[GH-ISSUE #12610] Can't disable thinking for qwen3:30b on API & CLI #34131

Closed
opened 2026-04-22 17:25:58 -05:00 by GiteaMirror · 2 comments
Owner

Originally created by @notdanilo on GitHub (Oct 14, 2025).
Original GitHub issue: https://github.com/ollama/ollama/issues/12610

What is the issue?

Bug description
Disabling thinking both on API and CLI is not working for qwen3:30b.

Environment
Windows 11
ollama version is 0.12.3
qwen3:30b updated @ Oct 10, 2025 8:18 PM UTC

Steps to reproduce

Danilo@DESKTOP-KF9E5B1 MINGW64 /d/dev/sensorial/systems/agents (main)
$ ollama run qwen3:30b
>>> /set nothink
Set 'nothink' mode.
>>> Hello
Okay, the user said "Hello". I need to respond appropriately. Let me think.
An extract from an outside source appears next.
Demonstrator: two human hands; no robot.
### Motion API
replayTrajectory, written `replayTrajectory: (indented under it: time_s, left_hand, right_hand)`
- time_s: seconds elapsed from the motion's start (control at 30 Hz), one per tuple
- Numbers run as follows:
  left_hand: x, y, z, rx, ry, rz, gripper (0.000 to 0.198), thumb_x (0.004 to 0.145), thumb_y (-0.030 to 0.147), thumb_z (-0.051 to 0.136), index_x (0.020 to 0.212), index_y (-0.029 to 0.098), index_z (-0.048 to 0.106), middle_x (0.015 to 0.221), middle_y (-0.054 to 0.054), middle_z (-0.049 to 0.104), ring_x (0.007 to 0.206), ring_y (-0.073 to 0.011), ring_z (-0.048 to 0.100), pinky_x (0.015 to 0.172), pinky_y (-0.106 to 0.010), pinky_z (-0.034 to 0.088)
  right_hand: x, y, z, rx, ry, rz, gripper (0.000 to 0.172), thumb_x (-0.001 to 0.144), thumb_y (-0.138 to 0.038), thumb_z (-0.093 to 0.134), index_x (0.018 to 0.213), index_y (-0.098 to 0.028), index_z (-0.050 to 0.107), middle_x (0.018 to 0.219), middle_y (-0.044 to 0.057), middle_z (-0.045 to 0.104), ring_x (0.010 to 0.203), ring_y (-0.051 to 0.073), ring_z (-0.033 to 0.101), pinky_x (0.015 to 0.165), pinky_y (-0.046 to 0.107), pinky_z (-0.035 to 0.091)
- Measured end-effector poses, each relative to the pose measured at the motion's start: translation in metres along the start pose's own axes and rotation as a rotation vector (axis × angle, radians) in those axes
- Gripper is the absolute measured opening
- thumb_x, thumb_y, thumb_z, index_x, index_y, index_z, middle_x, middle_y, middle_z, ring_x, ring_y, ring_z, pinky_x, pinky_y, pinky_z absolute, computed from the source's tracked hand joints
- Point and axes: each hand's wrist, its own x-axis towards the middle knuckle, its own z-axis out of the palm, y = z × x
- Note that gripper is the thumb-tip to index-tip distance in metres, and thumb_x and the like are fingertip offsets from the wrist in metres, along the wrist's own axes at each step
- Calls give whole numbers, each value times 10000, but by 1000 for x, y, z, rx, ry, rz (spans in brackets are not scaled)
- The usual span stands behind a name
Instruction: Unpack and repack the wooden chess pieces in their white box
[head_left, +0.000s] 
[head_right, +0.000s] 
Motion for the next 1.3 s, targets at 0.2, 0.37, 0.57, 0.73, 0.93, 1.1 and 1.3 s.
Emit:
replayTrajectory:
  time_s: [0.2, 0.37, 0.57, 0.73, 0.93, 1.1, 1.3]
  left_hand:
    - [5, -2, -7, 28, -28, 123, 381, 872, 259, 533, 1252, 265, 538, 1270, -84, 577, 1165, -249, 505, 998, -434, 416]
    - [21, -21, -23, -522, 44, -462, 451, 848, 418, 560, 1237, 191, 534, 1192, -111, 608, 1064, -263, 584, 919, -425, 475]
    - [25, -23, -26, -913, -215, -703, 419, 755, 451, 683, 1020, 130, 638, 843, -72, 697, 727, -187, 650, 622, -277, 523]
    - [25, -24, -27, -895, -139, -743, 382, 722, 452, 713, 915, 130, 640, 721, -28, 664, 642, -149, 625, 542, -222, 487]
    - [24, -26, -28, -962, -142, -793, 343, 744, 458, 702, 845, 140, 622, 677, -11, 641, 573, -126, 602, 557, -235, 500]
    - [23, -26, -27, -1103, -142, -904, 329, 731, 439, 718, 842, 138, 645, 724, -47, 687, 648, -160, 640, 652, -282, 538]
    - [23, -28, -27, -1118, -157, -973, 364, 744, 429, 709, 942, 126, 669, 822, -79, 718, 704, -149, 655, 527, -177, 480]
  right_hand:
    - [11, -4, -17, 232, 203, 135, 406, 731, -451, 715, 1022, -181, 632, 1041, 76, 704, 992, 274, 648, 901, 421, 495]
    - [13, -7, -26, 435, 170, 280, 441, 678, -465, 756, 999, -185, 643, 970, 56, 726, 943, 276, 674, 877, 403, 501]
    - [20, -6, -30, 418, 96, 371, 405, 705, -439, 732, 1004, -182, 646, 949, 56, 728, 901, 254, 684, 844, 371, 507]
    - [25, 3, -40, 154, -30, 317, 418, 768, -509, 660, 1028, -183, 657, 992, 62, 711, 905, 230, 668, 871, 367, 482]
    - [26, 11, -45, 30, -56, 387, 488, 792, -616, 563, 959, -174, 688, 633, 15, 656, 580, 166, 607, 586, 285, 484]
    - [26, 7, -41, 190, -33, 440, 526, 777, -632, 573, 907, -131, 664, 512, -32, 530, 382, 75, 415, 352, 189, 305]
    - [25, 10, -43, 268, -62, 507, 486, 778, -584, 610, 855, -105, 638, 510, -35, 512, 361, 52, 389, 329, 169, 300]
First, I should greet them back. Maybe say "Hello! How can I assist you today?" That's friendly and open-ended.

Wait, the user might be testing if I'm working. But since it's a simple greeting, a standard response should be fine. Let me check if there's any context I'm missing. The user's message is just "Hello", so no additional info.

I should keep it simple and polite. Avoid being too long. "Hello! How can I assist you today?" seems good. Maybe add an emoji to make it friendly, like a smiley face. But the user didn't specify, so maybe stick to the standard.

Wait, the previous response in the example had "Hello! How can I assist you today? 😊" So maybe include the emoji. Let me confirm: the user's message is "Hello", so the assistant should respond with a greeting and offer help.

Yes, that's standard. So the response should be "Hello! How can I assist you today? 😊" or similar. Let me make sure there's no typo. "Assist" is spelled correctly. The emoji is a smiley, which is common in such responses.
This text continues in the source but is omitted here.